- _YOUR OBJECTIVE_
Every line of the data is to be reproduced exactly.
┄┄┄┄┄┄┄┄┄┄
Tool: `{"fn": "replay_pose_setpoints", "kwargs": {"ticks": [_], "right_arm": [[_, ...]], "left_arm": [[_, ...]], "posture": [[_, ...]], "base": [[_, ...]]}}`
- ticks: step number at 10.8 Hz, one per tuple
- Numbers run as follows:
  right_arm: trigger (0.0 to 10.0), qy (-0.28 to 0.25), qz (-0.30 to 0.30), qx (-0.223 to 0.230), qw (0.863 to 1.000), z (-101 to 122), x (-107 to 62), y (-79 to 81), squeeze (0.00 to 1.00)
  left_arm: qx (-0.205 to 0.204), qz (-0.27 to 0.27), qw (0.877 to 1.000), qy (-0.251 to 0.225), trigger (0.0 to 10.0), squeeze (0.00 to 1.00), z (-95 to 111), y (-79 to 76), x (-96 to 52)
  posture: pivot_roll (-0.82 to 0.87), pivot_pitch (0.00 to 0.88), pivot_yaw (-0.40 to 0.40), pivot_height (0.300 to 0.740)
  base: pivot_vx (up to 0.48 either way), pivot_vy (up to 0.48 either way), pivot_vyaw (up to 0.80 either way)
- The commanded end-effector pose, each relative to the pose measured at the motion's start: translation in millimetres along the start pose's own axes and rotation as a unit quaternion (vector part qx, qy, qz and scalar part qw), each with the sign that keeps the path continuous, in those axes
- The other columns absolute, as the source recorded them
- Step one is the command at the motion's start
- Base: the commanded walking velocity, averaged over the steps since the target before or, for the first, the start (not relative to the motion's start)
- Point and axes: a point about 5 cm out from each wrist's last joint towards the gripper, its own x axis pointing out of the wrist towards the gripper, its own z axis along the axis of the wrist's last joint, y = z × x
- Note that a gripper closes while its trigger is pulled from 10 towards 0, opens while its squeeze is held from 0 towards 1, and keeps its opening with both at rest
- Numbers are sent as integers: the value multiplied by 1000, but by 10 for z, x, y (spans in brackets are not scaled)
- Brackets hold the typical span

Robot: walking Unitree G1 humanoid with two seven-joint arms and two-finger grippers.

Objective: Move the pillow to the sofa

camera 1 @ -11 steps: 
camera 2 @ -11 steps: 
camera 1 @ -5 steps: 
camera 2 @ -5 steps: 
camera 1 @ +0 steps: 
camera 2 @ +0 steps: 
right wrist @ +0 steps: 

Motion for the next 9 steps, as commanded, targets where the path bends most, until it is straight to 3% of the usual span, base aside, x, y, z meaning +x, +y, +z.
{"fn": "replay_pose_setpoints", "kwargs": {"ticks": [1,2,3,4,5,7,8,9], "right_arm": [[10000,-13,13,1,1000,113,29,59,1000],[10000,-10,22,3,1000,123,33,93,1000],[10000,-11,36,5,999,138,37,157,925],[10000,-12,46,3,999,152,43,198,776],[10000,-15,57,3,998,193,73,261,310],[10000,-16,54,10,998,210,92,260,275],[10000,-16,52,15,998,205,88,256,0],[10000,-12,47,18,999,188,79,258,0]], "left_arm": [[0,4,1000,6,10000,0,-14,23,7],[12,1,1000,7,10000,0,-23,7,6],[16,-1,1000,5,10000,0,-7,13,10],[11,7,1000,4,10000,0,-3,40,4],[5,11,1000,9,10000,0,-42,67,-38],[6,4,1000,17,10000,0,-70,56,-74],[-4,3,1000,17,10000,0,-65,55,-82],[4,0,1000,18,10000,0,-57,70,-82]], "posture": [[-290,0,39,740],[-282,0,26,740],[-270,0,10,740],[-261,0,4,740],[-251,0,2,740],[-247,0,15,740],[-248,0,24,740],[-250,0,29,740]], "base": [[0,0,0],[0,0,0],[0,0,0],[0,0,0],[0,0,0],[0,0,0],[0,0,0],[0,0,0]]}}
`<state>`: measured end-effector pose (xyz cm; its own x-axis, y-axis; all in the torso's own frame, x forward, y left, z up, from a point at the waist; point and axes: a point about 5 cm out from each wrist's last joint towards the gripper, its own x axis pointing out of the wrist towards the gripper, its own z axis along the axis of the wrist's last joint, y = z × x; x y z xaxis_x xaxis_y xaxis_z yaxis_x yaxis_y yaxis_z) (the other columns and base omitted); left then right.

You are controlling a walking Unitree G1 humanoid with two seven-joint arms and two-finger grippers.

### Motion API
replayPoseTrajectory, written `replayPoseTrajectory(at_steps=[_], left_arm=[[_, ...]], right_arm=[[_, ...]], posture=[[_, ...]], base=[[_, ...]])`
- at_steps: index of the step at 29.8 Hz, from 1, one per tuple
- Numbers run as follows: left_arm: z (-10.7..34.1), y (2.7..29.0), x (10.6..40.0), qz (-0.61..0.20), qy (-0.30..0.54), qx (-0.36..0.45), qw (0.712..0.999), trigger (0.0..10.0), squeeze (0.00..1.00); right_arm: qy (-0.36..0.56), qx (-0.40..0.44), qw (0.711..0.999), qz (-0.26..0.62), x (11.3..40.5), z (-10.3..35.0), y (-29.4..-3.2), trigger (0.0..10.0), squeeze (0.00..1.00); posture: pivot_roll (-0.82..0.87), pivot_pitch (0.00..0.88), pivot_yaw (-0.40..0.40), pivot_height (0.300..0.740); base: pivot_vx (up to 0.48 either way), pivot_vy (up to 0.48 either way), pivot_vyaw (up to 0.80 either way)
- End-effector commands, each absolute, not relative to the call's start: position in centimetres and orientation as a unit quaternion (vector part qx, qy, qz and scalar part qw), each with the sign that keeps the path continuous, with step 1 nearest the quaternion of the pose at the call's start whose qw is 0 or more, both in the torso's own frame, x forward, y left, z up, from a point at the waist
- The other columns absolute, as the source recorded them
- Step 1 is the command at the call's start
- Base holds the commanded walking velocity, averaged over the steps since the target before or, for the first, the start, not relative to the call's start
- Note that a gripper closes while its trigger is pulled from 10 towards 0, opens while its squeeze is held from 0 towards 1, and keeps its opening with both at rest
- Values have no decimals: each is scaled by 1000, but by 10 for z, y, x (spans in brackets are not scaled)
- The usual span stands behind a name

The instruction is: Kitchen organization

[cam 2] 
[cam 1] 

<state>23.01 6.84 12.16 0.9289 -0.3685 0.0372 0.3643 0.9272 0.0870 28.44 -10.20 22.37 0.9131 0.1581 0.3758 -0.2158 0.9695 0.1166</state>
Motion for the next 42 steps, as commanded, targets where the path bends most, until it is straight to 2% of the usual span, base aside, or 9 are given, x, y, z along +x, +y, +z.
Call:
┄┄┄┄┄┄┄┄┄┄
- _EXERCISE SOLUTION_
Tool: `{"fn": "replay_pose_setpoints", "kwargs": {"ticks": [_], "right_arm": [[_, ...]], "left_arm": [[_, ...]], "posture": [[_, ...]], "base": [[_, ...]]}}`
- ticks: step number at 10.8 Hz, one per tuple
- Numbers run as follows:
  right_arm: trigger (0.0 to 10.0), qy (-0.28 to 0.25), qz (-0.30 to 0.30), qx (-0.223 to 0.230), qw (0.863 to 1.000), z (-101 to 122), x (-107 to 62), y (-79 to 81), squeeze (0.00 to 1.00)
  left_arm: qx (-0.205 to 0.204), qz (-0.27 to 0.27), qw (0.877 to 1.000), qy (-0.251 to 0.225), trigger (0.0 to 10.0), squeeze (0.00 to 1.00), z (-95 to 111), y (-79 to 76), x (-96 to 52)
  posture: pivot_roll (-0.82 to 0.87), pivot_pitch (0.00 to 0.88), pivot_yaw (-0.40 to 0.40), pivot_height (0.300 to 0.740)
  base: pivot_vx (up to 0.48 either way), pivot_vy (up to 0.48 either way), pivot_vyaw (up to 0.80 either way)
- The commanded end-effector pose, each relative to the pose measured at the motion's start: translation in millimetres along the start pose's own axes and rotation as a unit quaternion (vector part qx, qy, qz and scalar part qw), each with the sign that keeps the path continuous, in those axes
- The other columns absolute, as the source recorded them
- Step one is the command at the motion's start
- Base: the commanded walking velocity, averaged over the steps since the target before or, for the first, the start (not relative to the motion's start)
- Point and axes: a point about 5 cm out from each wrist's last joint towards the gripper, its own x axis pointing out of the wrist towards the gripper, its own z axis along the axis of the wrist's last joint, y = z × x
- Note that a gripper closes while its trigger is pulled from 10 towards 0, opens while its squeeze is held from 0 towards 1, and keeps its opening with both at rest
- Numbers are sent as integers: the value multiplied by 1000, but by 10 for z, x, y (spans in brackets are not scaled)
- Brackets hold the typical span

Robot: walking Unitree G1 humanoid with two seven-joint arms and two-finger grippers.

Objective: Move the pillow to the sofa

camera 1 @ -11 steps: 
camera 2 @ -11 steps: 
camera 1 @ -5 steps: 
camera 2 @ -5 steps: 
camera 1 @ +0 steps: 
camera 2 @ +0 steps: 
right wrist @ +0 steps: 

Motion for the next 9 steps, as commanded, targets where the path bends most, until it is straight to 3% of the usual span, base aside, x, y, z meaning +x, +y, +z.
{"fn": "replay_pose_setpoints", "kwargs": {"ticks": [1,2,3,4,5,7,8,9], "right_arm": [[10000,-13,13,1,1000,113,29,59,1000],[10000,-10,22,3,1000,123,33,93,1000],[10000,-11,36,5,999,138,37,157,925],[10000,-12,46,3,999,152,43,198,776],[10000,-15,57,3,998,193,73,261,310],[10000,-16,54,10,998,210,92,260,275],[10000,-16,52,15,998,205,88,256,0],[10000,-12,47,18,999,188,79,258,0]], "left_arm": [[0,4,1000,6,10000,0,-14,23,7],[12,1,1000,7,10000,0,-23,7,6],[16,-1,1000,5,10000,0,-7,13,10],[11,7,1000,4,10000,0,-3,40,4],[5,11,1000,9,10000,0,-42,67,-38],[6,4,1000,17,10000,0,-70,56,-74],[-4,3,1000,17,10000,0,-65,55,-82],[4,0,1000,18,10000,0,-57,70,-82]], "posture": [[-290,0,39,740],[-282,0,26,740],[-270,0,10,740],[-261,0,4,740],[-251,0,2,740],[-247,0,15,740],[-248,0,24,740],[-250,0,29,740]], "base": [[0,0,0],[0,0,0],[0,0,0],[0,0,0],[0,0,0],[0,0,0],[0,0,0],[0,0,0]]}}
`<state>`: measured end-effector pose (xyz cm; its own x-axis, y-axis; all in the torso's own frame, x forward, y left, z up, from a point at the waist; point and axes: a point about 5 cm out from each wrist's last joint towards the gripper, its own x axis pointing out of the wrist towards the gripper, its own z axis along the axis of the wrist's last joint, y = z × x; x y z xaxis_x xaxis_y xaxis_z yaxis_x yaxis_y yaxis_z) (the other columns and base omitted); left then right.

You are controlling a walking Unitree G1 humanoid with two seven-joint arms and two-finger grippers.

### Motion API
replayPoseTrajectory, written `replayPoseTrajectory(at_steps=[_], left_arm=[[_, ...]], right_arm=[[_, ...]], posture=[[_, ...]], base=[[_, ...]])`
- at_steps: index of the step at 29.8 Hz, from 1, one per tuple
- Numbers run as follows: left_arm: z (-10.7..34.1), y (2.7..29.0), x (10.6..40.0), qz (-0.61..0.20), qy (-0.30..0.54), qx (-0.36..0.45), qw (0.712..0.999), trigger (0.0..10.0), squeeze (0.00..1.00); right_arm: qy (-0.36..0.56), qx (-0.40..0.44), qw (0.711..0.999), qz (-0.26..0.62), x (11.3..40.5), z (-10.3..35.0), y (-29.4..-3.2), trigger (0.0..10.0), squeeze (0.00..1.00); posture: pivot_roll (-0.82..0.87), pivot_pitch (0.00..0.88), pivot_yaw (-0.40..0.40), pivot_height (0.300..0.740); base: pivot_vx (up to 0.48 either way), pivot_vy (up to 0.48 either way), pivot_vyaw (up to 0.80 either way)
- End-effector commands, each absolute, not relative to the call's start: position in centimetres and orientation as a unit quaternion (vector part qx, qy, qz and scalar part qw), each with the sign that keeps the path continuous, with step 1 nearest the quaternion of the pose at the call's start whose qw is 0 or more, both in the torso's own frame, x forward, y left, z up, from a point at the waist
- The other columns absolute, as the source recorded them
- Step 1 is the command at the call's start
- Base holds the commanded walking velocity, averaged over the steps since the target before or, for the first, the start, not relative to the call's start
- Note that a gripper closes while its trigger is pulled from 10 towards 0, opens while its squeeze is held from 0 towards 1, and keeps its opening with both at rest
- Values have no decimals: each is scaled by 1000, but by 10 for z, y, x (spans in brackets are not scaled)
- The usual span stands behind a name

The instruction is: Kitchen organization

[cam 2] 
[cam 1] 

<state>23.01 6.84 12.16 0.9289 -0.3685 0.0372 0.3643 0.9272 0.0870 28.44 -10.20 22.37 0.9131 0.1581 0.3758 -0.2158 0.9695 0.1166</state>
Motion for the next 42 steps, as commanded, targets where the path bends most, until it is straight to 2% of the usual span, base aside, or 9 are given, x, y, z along +x, +y, +z.
Call:

No further output is needed for this exercise.